* Data excerpts *

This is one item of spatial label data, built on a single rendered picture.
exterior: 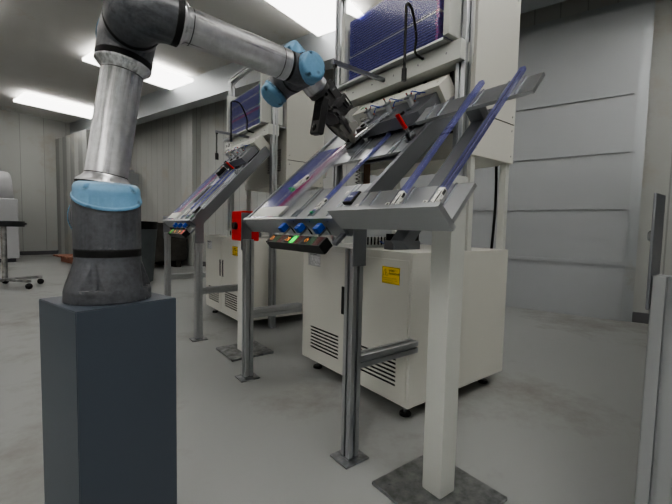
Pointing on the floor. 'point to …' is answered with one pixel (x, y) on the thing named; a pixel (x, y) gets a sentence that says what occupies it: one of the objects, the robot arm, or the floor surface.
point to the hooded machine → (9, 215)
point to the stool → (6, 255)
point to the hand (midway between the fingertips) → (350, 141)
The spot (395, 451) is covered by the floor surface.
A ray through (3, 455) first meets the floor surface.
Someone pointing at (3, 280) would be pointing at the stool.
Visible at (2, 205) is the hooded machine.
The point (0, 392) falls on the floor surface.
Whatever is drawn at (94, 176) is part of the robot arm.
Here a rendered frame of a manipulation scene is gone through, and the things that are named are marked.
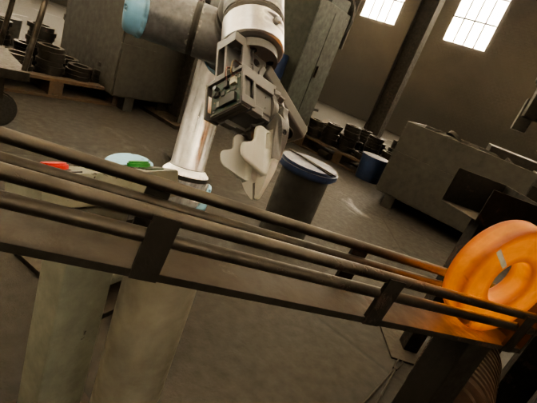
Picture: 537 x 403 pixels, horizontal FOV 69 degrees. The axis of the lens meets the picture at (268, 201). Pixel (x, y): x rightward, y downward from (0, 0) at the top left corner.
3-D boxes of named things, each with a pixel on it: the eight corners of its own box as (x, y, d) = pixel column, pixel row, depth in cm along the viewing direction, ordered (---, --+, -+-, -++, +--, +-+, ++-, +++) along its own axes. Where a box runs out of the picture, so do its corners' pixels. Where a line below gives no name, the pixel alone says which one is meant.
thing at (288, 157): (317, 243, 221) (348, 174, 207) (288, 255, 195) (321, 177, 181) (274, 216, 236) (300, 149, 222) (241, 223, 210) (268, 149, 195)
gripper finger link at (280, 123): (252, 163, 51) (254, 105, 54) (261, 167, 52) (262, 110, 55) (280, 153, 48) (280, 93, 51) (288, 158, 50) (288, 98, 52)
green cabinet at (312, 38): (240, 124, 453) (286, -15, 402) (273, 127, 510) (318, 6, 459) (271, 140, 430) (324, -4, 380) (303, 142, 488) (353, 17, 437)
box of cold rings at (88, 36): (162, 92, 460) (182, 15, 431) (215, 121, 415) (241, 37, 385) (54, 73, 362) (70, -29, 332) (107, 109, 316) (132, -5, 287)
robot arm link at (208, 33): (197, 31, 75) (210, -21, 64) (254, 52, 78) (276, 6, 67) (186, 71, 72) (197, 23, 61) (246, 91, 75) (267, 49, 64)
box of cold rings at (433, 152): (489, 238, 377) (536, 163, 350) (486, 260, 307) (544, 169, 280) (391, 189, 419) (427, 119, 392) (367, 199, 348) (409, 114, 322)
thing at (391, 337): (418, 330, 174) (507, 185, 150) (440, 376, 149) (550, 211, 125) (375, 316, 172) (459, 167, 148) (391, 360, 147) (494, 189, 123)
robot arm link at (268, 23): (251, 57, 63) (300, 29, 57) (250, 83, 62) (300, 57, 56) (208, 25, 57) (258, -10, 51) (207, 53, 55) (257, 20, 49)

* What needs to be done *
Copy out all of the data word for word. Do not carry over any picture.

* Answer to the problem *
This is one item of spatial label data, built on a single rendered picture.
exterior: 
Pointing on the floor. 'point to …' is answered with one pixel (x, y) on the thing named; a pixel (x, y) gets a sentence that says what occupies it: one of the objects, the robot arm, or the floor surface.
point to the hooded machine → (9, 215)
point to the stool → (6, 255)
point to the hand (midway between the fingertips) → (350, 141)
The spot (395, 451) is covered by the floor surface.
A ray through (3, 455) first meets the floor surface.
Someone pointing at (3, 280) would be pointing at the stool.
Visible at (2, 205) is the hooded machine.
The point (0, 392) falls on the floor surface.
Whatever is drawn at (94, 176) is part of the robot arm.
Here a rendered frame of a manipulation scene is gone through, and the things that are named are marked.
Picture: 537 x 403 pixels, horizontal FOV 69 degrees. The axis of the lens meets the picture at (268, 201). Pixel (x, y): x rightward, y downward from (0, 0) at the top left corner.
3-D boxes of named things, each with a pixel on it: the eight corners of its own box as (x, y, d) = pixel column, pixel row, depth in cm along the viewing direction, ordered (---, --+, -+-, -++, +--, +-+, ++-, +++) along its own axes. Where a box runs out of the picture, so do its corners' pixels. Where a line below gives no name, the pixel alone says which one is meant.
thing at (288, 157): (317, 243, 221) (348, 174, 207) (288, 255, 195) (321, 177, 181) (274, 216, 236) (300, 149, 222) (241, 223, 210) (268, 149, 195)
gripper finger link at (280, 123): (252, 163, 51) (254, 105, 54) (261, 167, 52) (262, 110, 55) (280, 153, 48) (280, 93, 51) (288, 158, 50) (288, 98, 52)
green cabinet at (312, 38): (240, 124, 453) (286, -15, 402) (273, 127, 510) (318, 6, 459) (271, 140, 430) (324, -4, 380) (303, 142, 488) (353, 17, 437)
box of cold rings at (88, 36): (162, 92, 460) (182, 15, 431) (215, 121, 415) (241, 37, 385) (54, 73, 362) (70, -29, 332) (107, 109, 316) (132, -5, 287)
robot arm link at (208, 33): (197, 31, 75) (210, -21, 64) (254, 52, 78) (276, 6, 67) (186, 71, 72) (197, 23, 61) (246, 91, 75) (267, 49, 64)
box of cold rings at (433, 152): (489, 238, 377) (536, 163, 350) (486, 260, 307) (544, 169, 280) (391, 189, 419) (427, 119, 392) (367, 199, 348) (409, 114, 322)
thing at (391, 337): (418, 330, 174) (507, 185, 150) (440, 376, 149) (550, 211, 125) (375, 316, 172) (459, 167, 148) (391, 360, 147) (494, 189, 123)
robot arm link at (268, 23): (251, 57, 63) (300, 29, 57) (250, 83, 62) (300, 57, 56) (208, 25, 57) (258, -10, 51) (207, 53, 55) (257, 20, 49)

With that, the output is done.